- [TASK REQUIREMENTS] Your answer must hold only the lines below from the line containing "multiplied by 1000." through the line containing "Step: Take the", each reproduced exactly.

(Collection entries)

------------------------------------------------

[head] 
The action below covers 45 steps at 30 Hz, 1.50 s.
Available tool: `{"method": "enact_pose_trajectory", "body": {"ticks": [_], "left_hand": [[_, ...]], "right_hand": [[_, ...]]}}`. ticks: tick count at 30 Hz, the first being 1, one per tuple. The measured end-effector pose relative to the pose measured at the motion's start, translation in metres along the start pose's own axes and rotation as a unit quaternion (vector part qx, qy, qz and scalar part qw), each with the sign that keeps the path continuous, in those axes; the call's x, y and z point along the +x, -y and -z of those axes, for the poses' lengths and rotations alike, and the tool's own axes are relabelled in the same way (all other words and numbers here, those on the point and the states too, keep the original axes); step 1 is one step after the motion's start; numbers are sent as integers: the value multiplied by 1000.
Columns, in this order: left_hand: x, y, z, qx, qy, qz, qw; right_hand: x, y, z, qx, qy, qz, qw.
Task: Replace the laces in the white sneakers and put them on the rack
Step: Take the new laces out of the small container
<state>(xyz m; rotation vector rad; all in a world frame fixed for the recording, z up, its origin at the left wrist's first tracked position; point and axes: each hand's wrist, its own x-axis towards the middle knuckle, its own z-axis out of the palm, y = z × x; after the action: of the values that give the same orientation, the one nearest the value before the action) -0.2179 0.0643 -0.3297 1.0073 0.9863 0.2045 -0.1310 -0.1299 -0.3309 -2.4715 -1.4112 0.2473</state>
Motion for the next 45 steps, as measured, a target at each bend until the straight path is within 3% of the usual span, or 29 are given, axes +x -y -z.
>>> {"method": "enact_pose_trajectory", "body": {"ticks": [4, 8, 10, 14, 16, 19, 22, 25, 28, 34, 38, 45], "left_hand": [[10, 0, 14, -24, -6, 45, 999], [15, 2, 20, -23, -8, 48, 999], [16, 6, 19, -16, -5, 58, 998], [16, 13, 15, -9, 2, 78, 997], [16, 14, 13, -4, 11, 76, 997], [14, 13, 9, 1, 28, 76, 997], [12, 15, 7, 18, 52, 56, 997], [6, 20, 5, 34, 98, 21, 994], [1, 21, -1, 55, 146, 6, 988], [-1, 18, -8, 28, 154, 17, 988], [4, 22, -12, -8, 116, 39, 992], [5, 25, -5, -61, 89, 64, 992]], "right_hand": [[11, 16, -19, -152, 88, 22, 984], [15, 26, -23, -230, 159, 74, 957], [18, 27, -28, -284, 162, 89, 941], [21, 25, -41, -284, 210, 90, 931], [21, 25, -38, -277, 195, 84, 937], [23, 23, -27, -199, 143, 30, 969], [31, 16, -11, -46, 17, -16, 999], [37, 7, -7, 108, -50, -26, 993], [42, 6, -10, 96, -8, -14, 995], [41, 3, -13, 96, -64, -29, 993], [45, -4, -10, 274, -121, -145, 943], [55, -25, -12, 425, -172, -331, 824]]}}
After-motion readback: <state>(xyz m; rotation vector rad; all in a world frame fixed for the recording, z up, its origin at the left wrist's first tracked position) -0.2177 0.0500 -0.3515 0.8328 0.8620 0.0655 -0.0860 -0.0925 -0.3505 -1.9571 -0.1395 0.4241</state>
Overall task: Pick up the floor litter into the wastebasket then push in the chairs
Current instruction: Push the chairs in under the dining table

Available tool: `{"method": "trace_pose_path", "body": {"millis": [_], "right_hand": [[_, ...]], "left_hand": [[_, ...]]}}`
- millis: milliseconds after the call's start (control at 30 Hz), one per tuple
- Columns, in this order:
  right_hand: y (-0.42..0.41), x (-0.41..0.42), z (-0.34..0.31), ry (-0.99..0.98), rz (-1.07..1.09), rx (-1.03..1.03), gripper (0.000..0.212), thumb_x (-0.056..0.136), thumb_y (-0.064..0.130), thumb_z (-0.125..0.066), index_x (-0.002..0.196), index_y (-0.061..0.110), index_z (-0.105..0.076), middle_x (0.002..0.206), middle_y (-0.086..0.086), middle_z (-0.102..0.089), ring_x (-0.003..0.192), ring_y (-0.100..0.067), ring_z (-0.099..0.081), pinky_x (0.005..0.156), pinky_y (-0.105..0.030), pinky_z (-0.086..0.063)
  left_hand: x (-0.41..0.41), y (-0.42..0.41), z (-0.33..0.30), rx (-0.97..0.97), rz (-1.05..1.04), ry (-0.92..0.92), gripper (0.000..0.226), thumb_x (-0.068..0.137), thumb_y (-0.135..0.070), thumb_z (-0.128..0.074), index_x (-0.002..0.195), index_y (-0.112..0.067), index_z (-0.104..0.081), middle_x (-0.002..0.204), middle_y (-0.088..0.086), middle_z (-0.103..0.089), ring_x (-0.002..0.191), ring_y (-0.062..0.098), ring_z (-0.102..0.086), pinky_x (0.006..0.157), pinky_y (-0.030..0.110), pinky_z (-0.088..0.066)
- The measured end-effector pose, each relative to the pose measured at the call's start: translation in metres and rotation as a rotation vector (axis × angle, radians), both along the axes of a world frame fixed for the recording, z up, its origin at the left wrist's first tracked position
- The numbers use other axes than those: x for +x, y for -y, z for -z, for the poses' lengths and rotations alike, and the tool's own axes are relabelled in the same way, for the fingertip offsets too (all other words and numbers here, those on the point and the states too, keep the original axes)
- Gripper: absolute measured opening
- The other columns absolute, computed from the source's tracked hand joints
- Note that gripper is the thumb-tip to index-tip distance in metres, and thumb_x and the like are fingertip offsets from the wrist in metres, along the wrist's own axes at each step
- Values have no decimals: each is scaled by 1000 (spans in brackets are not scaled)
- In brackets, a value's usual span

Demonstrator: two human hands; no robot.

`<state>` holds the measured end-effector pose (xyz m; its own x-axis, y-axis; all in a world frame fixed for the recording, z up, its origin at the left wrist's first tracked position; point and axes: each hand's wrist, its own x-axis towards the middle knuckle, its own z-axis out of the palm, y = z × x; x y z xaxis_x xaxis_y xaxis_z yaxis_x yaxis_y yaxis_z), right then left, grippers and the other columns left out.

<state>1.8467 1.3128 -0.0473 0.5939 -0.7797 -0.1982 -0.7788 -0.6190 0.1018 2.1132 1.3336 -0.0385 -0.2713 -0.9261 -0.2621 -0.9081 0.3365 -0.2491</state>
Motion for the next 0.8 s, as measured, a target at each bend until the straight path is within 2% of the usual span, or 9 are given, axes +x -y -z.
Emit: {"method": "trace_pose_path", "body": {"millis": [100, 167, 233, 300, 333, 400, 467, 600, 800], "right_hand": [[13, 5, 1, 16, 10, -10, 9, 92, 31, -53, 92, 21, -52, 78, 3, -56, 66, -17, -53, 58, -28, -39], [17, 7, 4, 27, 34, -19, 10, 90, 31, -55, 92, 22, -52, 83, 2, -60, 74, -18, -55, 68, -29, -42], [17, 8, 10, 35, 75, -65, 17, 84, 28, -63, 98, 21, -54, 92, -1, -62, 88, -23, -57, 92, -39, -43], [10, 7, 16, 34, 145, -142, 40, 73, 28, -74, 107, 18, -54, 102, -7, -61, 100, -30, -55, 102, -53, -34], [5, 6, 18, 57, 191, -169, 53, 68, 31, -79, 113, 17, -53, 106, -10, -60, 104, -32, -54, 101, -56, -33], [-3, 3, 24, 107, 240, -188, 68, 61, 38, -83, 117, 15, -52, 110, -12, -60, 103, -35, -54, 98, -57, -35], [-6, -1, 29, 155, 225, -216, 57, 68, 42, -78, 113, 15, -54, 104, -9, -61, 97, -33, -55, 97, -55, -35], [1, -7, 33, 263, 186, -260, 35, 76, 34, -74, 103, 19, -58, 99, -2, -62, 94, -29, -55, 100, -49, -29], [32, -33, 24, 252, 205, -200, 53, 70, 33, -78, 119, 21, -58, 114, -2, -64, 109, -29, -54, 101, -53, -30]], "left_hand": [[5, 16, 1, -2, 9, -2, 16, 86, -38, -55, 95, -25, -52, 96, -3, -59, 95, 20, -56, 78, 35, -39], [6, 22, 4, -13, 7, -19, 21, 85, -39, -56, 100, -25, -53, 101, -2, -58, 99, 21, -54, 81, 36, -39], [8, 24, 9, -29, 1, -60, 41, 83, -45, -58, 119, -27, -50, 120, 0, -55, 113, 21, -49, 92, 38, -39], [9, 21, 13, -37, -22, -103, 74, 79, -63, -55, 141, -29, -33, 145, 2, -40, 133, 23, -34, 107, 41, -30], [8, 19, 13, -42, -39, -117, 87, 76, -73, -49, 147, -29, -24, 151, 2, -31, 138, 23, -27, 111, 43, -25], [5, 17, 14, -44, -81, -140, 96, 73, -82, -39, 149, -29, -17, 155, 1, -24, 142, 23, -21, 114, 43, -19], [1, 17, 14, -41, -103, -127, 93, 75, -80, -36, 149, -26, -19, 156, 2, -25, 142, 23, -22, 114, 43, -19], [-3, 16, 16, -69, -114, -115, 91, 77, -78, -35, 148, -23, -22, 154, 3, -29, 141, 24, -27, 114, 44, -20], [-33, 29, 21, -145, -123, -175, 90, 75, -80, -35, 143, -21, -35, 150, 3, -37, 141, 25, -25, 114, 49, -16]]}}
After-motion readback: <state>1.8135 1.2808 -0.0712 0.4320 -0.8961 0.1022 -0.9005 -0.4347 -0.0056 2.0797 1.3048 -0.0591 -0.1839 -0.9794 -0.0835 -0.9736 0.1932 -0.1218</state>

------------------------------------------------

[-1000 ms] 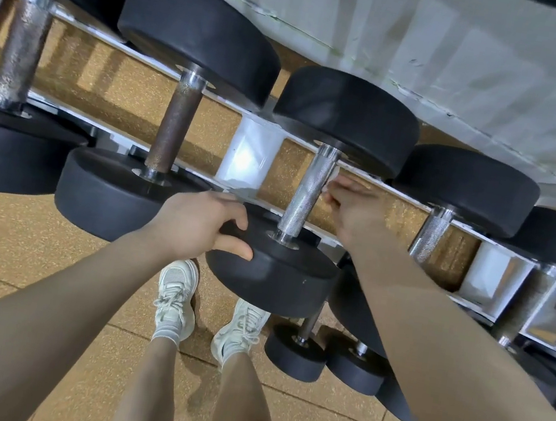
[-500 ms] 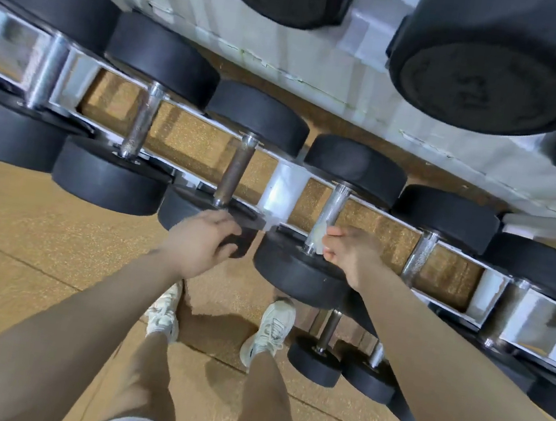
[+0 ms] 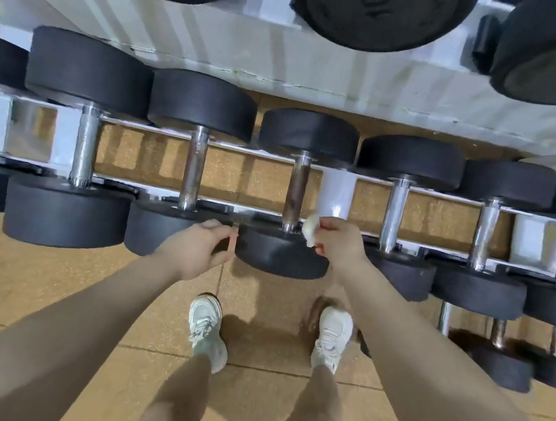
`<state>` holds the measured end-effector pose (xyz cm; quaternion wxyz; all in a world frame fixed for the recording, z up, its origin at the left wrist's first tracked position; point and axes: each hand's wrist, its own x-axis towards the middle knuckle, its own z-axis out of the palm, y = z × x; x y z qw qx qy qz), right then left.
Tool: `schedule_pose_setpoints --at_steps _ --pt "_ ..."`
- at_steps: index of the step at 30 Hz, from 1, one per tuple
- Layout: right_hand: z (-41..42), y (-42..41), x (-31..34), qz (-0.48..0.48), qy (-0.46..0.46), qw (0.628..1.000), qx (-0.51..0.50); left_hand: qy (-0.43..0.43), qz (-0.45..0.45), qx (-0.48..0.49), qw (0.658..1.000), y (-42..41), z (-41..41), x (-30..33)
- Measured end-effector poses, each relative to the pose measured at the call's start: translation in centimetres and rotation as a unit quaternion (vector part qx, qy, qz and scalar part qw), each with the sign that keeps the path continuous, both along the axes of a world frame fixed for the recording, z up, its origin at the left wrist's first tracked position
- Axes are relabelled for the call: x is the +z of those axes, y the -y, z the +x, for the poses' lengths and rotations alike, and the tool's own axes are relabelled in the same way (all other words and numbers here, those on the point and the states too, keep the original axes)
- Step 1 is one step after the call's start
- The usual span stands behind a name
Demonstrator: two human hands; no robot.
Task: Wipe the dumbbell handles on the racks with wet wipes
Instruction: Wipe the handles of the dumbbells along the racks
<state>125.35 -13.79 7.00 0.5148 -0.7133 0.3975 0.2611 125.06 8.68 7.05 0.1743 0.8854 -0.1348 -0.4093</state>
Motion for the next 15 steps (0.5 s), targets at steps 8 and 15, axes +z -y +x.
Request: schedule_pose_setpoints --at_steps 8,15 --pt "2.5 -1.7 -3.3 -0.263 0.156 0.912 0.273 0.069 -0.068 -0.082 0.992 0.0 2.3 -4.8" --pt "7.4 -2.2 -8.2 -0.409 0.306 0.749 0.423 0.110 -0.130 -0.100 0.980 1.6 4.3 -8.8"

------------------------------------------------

- [RESPONSE FOR THIS EXERCISE]
Available tool: `{"method": "enact_pose_trajectory", "body": {"ticks": [_], "left_hand": [[_, ...]], "right_hand": [[_, ...]]}}`. ticks: tick count at 30 Hz, the first being 1, one per tuple. The measured end-effector pose relative to the pose measured at the motion's start, translation in metres along the start pose's own axes and rotation as a unit quaternion (vector part qx, qy, qz and scalar part qw), each with the sign that keeps the path continuous, in those axes; the call's x, y and z point along the +x, -y and -z of those axes, for the poses' lengths and rotations alike, and the tool's own axes are relabelled in the same way (all other words and numbers here, those on the point and the states too, keep the original axes); step 1 is one step after the motion's start; numbers are sent as integers: the value multiplied by 1000.
Columns, in this order: left_hand: x, y, z, qx, qy, qz, qw; right_hand: x, y, z, qx, qy, qz, qw.
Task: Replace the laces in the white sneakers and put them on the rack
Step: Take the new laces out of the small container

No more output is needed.